A wide variation of knowledge rates regarding individual risk factors is observed in the literature. For instance, smoking [17, 23,24,25,26,27,28,29,30,31,32,33] has been recognized as a CVD risk by 36.2–93.2% of participants, excess alcohol intake by 40.7% [29]–65% [31], unhealthy diet [23,24,25,26, 28,29,30,31, 33] by 2.8–88%, physical inactivity [17, 23,24,25,26,27,28,29,30,31, 33] by 1.2–96%, excess body weight [23,24,25,26,27,28,29,30,31, 33] by 1.6–100%, hypertension [23,24,25,26,27,28,29,30,31, 33] by 6.2–94% and diabetes [17, 23,24,25,26,27,28,29,30,31] by 5.3–92.4%. Astonishingly, despite of a predominant blood-relationship between study participants and the escorted patients, just over one-third of participants realized they are living in a family with a positive CVD history and less than two-thirds were aware that it increases ones risk of CVD. In unison to our findings, studies by Awad et al.26 (62.6%), George et al.27 (68%), and Shafiq et al.28 (60%) revealed similar rates of recognition of family history as an attributable risk of CVD. Nonetheless, in a couple of other studies [25, 29, 30] majority (> 50%) of participants were unaware of the increased risk of acquiring CVD in the presence of a positive family history.

Irrespective of a predominant positive family history of CVD and acknowledgement of the importance of regular check-ups by large majority of participants, over a half of study subjects have never had a basic check-up their entire lives.
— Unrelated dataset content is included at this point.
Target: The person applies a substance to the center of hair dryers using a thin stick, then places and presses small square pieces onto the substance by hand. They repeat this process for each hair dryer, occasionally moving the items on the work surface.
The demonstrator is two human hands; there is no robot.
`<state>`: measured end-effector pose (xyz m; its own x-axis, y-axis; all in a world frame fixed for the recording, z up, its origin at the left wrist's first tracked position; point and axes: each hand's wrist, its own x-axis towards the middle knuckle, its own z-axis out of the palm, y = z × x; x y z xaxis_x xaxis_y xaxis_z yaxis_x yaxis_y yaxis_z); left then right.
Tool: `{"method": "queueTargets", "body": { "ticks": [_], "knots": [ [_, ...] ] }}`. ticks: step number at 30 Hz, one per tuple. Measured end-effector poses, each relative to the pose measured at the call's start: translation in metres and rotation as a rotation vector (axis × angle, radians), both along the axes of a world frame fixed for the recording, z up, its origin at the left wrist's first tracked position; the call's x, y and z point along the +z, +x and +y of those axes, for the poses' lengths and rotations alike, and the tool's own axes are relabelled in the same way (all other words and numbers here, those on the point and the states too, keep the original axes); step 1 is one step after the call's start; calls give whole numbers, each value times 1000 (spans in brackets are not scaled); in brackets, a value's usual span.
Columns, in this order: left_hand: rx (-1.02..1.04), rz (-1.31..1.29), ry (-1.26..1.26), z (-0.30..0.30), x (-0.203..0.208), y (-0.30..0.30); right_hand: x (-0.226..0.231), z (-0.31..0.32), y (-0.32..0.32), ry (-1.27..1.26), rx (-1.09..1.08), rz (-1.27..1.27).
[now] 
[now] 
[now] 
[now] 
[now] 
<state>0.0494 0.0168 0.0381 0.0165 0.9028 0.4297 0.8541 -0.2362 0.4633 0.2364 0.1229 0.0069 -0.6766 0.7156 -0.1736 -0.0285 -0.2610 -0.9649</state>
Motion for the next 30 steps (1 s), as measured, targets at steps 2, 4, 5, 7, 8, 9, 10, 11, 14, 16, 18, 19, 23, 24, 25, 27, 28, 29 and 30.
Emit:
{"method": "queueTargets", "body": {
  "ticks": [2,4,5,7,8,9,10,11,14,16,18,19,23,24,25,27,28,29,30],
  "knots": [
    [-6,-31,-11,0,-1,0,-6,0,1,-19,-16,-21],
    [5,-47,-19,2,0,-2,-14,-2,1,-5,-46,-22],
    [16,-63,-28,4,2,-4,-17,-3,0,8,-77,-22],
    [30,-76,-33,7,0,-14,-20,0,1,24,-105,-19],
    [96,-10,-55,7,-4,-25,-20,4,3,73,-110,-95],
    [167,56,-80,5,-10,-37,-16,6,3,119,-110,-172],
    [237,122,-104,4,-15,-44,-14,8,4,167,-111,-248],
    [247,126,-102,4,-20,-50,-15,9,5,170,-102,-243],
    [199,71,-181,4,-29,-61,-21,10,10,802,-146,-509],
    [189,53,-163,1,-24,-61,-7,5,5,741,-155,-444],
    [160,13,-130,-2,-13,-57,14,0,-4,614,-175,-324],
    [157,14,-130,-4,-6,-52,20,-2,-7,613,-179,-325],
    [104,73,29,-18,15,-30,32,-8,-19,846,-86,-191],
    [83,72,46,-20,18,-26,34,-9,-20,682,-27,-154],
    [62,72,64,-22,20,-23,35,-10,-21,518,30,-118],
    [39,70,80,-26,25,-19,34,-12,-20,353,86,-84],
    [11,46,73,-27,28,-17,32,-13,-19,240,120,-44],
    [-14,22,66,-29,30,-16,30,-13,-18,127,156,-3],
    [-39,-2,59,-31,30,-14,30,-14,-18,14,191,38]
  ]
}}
Notwithstanding the relatively good CVD risk knowledge, risk behaviors were disproportionately high among participants of this present study. For instance, although excess body weight was recognized as a risk by over 90% of participants just one-third had a healthy weight. Similar pattern was observed with nearly 96% recognizing physical inactivity as a risk and yet just about a half of participants were physically active. Furthermore, certain risk factors (i.e. overweight, hypertension, and diabetes) revealed comparatively similar rates of knowledge to participants free from such risks. Nevertheless, current smokers, physically inactive and unhealthy eaters displayed inferior knowledge rates compared to their counterparts with healthy behaviors respectively.

Conclusions

Despite a fairly good level of knowledge regarding CVD risk factors established in this study, a vivid disconnection between individual’s knowledge and self-care practices (i.e. CVD risk behaviors) is apparent. These findings reflects alarming public health concerns and underscore the urgent need to establish and implement wide-spread and effective educational initiatives aiming at mitigating the community’s practices towards cardiovascular risk factors.